Il racconto dell'imputato dipinge un quadro complesso. Da un lato, la rabbia e la delusione della vittima. Dall'altro, il senso di colpa e la confusione dell'aggressore. La corte dovrà valutare attentamente queste dichiarazioni.

La tutela della madre e la verità processuale

Mark Antony Samson ha aggiunto un ulteriore dettaglio significativo riguardo alle sue precedenti dichiarazioni. Ha ammesso di non aver sempre detto la verità in passato. La ragione di queste reticenze era legata alla volontà di tutelare sua madre. Quest'ultima, infatti, era stata indagata nel corso delle indagini preliminari.

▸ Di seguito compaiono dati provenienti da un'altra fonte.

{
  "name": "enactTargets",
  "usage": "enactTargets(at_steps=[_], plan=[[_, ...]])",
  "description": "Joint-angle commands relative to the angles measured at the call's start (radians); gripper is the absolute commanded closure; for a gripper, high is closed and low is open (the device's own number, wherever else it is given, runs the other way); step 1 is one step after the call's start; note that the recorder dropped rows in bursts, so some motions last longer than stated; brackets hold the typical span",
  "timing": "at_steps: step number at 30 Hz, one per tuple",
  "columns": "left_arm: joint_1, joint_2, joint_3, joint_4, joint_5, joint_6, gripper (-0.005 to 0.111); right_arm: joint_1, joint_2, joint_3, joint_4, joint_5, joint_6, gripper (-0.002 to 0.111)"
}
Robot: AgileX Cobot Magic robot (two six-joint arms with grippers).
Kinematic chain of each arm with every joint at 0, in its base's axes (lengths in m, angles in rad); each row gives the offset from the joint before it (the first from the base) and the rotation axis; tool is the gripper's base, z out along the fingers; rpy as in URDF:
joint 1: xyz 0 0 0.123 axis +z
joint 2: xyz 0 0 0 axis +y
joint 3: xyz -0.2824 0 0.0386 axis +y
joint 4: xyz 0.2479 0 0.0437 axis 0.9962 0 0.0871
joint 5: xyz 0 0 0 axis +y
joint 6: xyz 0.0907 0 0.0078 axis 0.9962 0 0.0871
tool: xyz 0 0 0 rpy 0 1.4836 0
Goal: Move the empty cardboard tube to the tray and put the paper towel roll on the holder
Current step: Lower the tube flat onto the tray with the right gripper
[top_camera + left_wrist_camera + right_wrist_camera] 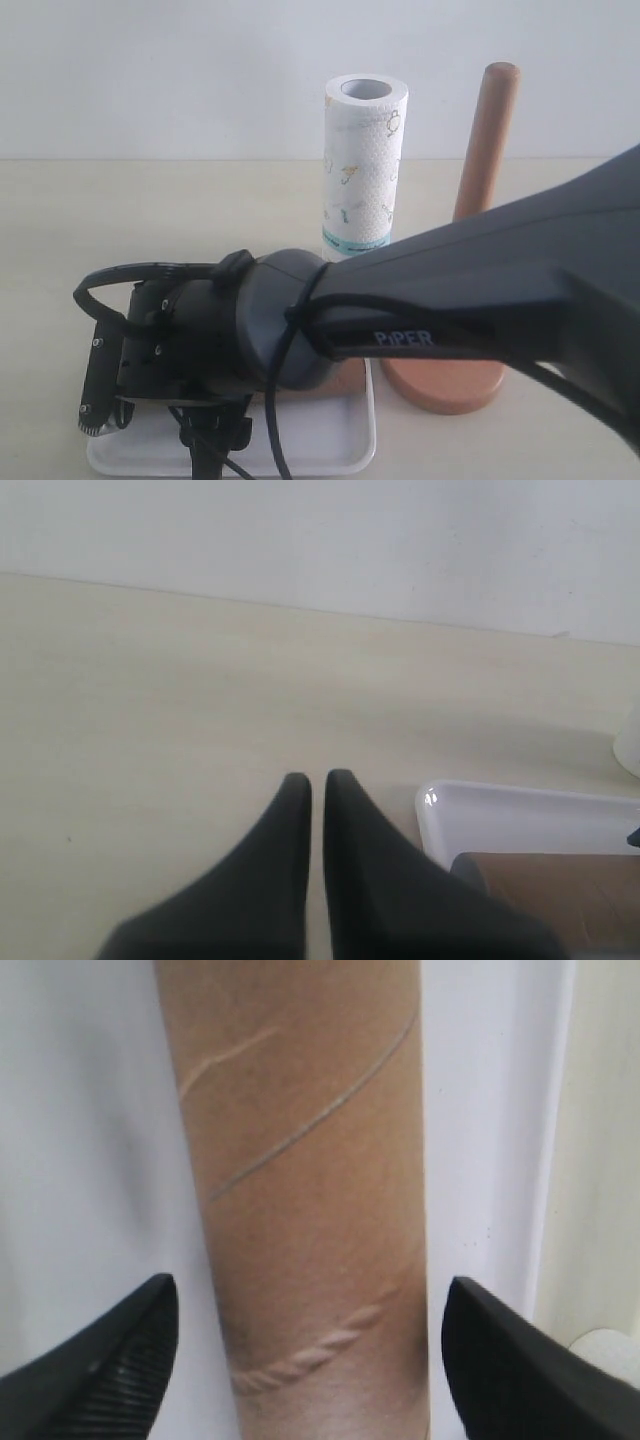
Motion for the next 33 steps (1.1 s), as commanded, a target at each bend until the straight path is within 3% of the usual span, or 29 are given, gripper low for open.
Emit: enactTargets(at_steps=[1,33], plan=[[0.003,-0.002,0.004,0.003,-0.001,0.001,0.103,-0.002,-0.007,-0.011,-0.002,0.010,0.015,0.039],[0.003,-0.002,0.004,0.003,-0.001,0.001,0.103,0.060,-0.172,-0.018,-0.019,0.085,0.028,0.040]])
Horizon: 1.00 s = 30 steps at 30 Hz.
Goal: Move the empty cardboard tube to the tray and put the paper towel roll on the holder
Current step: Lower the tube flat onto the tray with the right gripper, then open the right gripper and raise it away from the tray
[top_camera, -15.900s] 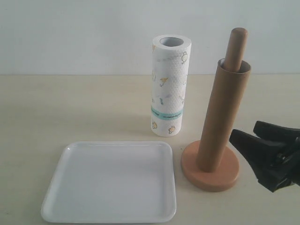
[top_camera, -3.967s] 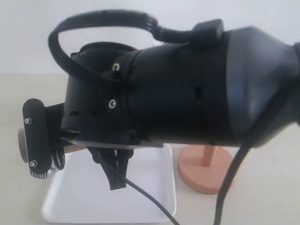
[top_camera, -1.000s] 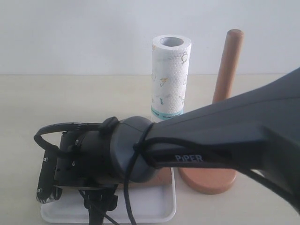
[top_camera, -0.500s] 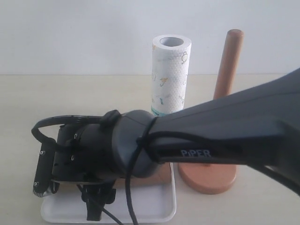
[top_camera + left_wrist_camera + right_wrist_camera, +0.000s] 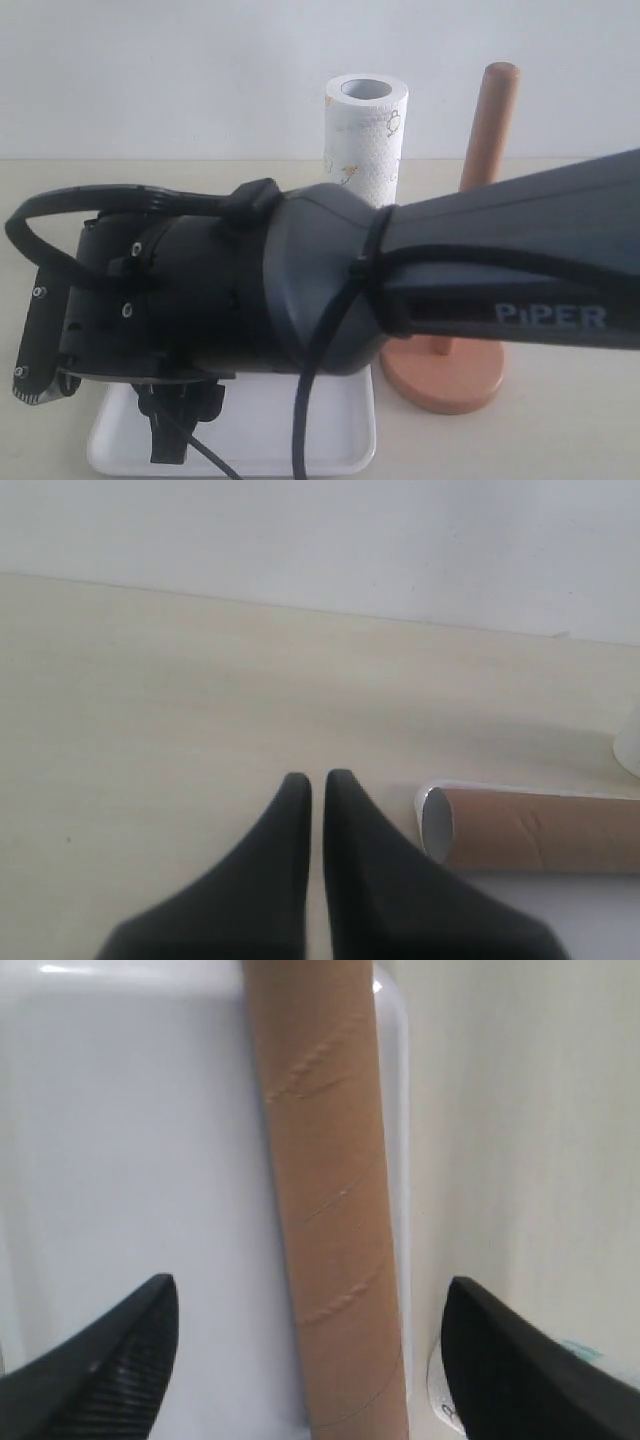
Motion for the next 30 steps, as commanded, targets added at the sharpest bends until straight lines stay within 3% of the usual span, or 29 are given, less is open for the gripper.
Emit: enactTargets(at_steps=[1,16,30], plan=[[0.003,-0.002,0.004,0.003,-0.001,0.001,0.103,0.001,-0.015,-0.005,0.004,0.012,0.010,0.040],[0.003,-0.002,0.004,0.003,-0.001,0.001,0.103,0.001,-0.051,-0.005,-0.011,0.055,0.049,0.040],[0.003,-0.002,0.004,0.003,-0.001,0.001,0.103,0.001,-0.348,-0.005,-0.085,-0.001,0.459,0.040]])
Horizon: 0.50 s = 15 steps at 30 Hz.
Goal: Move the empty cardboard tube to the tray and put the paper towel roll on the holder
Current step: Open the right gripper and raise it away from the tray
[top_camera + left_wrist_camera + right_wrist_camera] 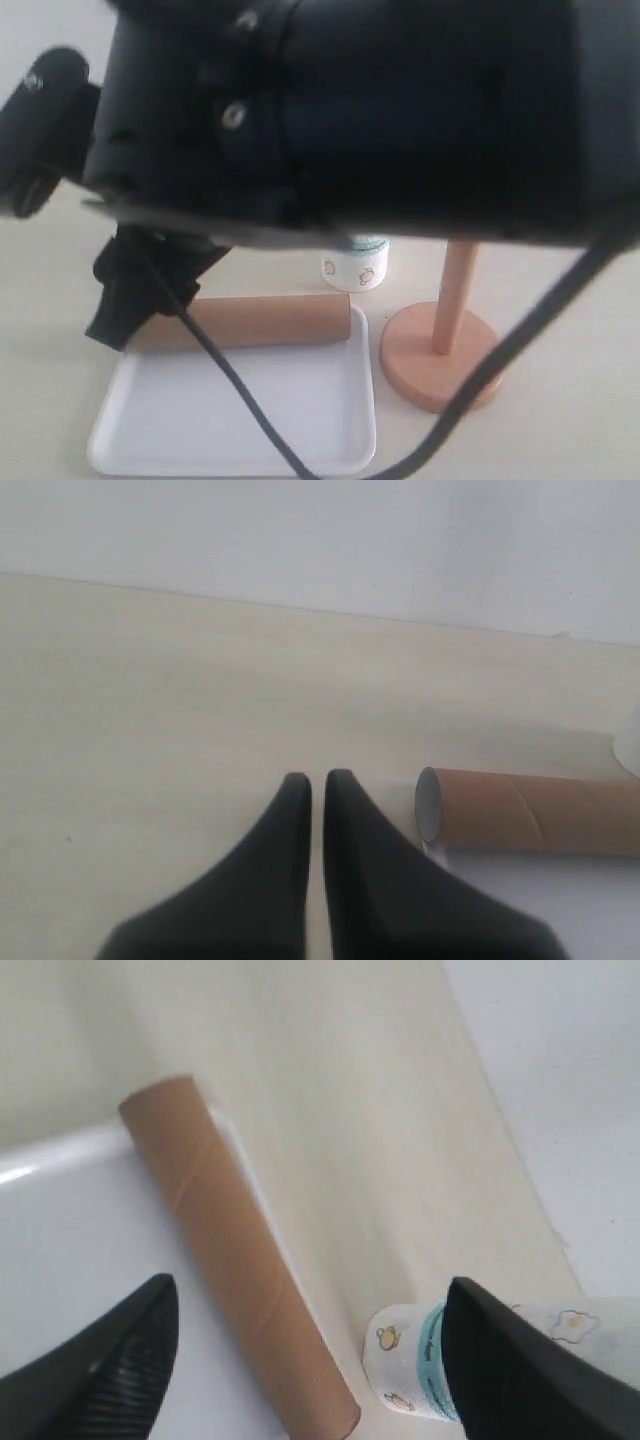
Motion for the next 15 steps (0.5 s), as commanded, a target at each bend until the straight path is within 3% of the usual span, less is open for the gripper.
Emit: enactTargets(at_steps=[1,12,15], plan=[[0.003,-0.002,0.004,0.003,-0.001,0.001,0.103,0.001,-0.118,-0.004,-0.021,-0.002,0.155,0.040],[0.003,-0.002,0.004,0.003,-0.001,0.001,0.103,0.001,-0.379,-0.004,-0.021,0.018,0.181,0.040],[0.003,-0.002,0.004,0.003,-0.001,0.001,0.103,0.001,-0.448,-0.004,-0.030,0.066,0.181,0.050]])
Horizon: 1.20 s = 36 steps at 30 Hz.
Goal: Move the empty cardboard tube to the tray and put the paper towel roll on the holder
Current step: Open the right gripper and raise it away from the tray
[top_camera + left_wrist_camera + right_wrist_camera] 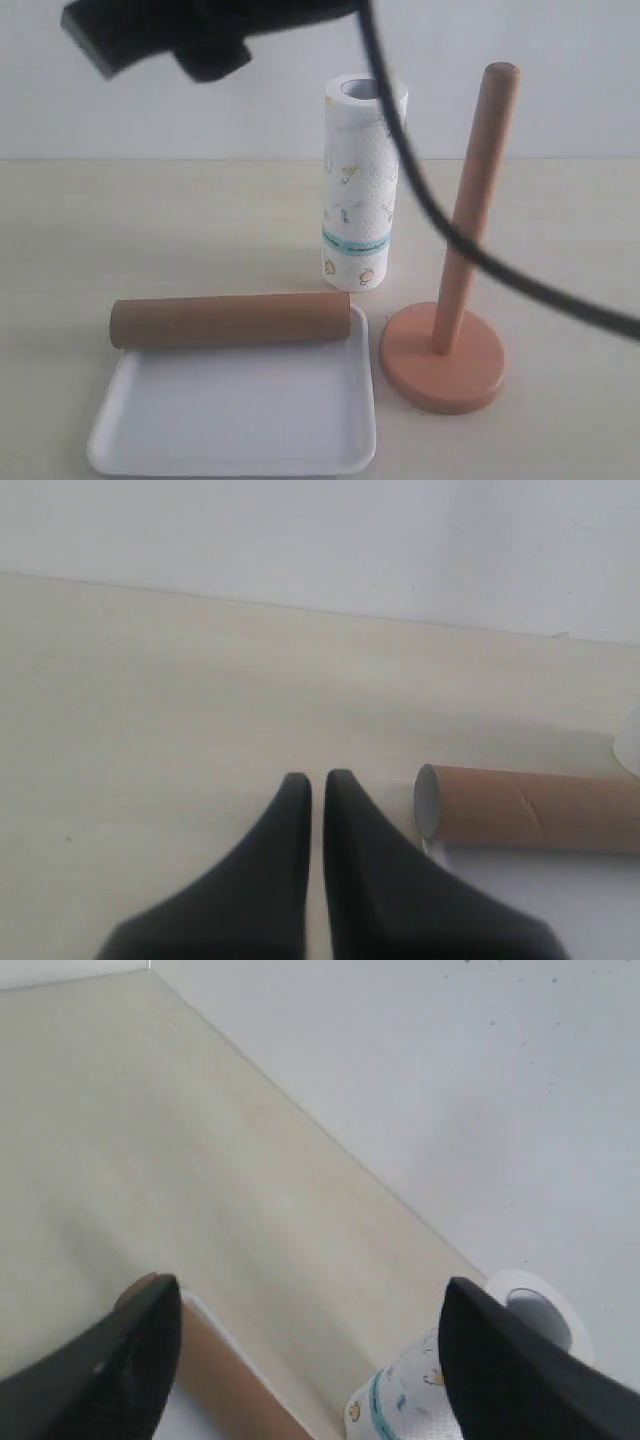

«In questa vicenda non ho detto sempre la verità perché quando mia madre non era ancora indagata cercavo di tutelarla», ha confessato l'imputato. Questa ammissione solleva interrogativi sulla completezza delle informazioni fornite inizialmente agli inquirenti. Ora, però, sembra orientato verso una maggiore trasparenza.

La corte dovrà discernere la veridicità delle sue affermazioni attuali. La ricerca della verità processuale è l'obiettivo primario. La posizione di Samson si fa più delicata con queste ammissioni. La sua volontà di proteggere la madre ha influenzato il corso delle indagini.

Il contesto del femminicidio a Roma

Il caso di Ilaria Sula si inserisce nel triste e preoccupante fenomeno dei femminicidi che affliggono l'Italia. La capitale, Roma, è stata teatro di numerosi episodi simili negli ultimi anni. Questi eventi mettono in luce le criticità nella prevenzione e nella gestione della violenza di genere.

La violenza domestica e le relazioni tossiche rappresentano un terreno fertile per queste tragedie. Le statistiche nazionali confermano un aumento dei casi. Le istituzioni sono chiamate a rafforzare le misure di protezione per le donne a rischio. È fondamentale anche un lavoro di sensibilizzazione culturale.

La comunità locale e nazionale segue con attenzione questo processo. La speranza è che venga fatta giustizia per Ilaria Sula. Le sue parole, le sue aspirazioni, sono state spezzate da un atto di violenza inaudita. La giustizia deve fare il suo corso.

La Corte d'Assise al lavoro sul caso

La Corte d'Assise è chiamata a esaminare tutte le prove e le testimonianze. L'ammissione di Samson rappresenta un punto di svolta nel dibattimento. Tuttavia, il processo non si ferma qui. Saranno ascoltati altri testimoni e verranno analizzati ulteriori elementi probatori.

La difesa di Samson cercherà di sfruttare le sue dichiarazioni per sostenere una tesi di minore responsabilità. La pubblica accusa, d'altro canto, punterà a dimostrare la premeditazione o comunque la piena consapevolezza dell'atto.

Il verdetto finale dipenderà dalla valutazione complessiva del materiale processuale. La giustizia per Ilaria Sula è un imperativo morale e legale. La sua memoria merita rispetto e verità. La comunità attende risposte concrete.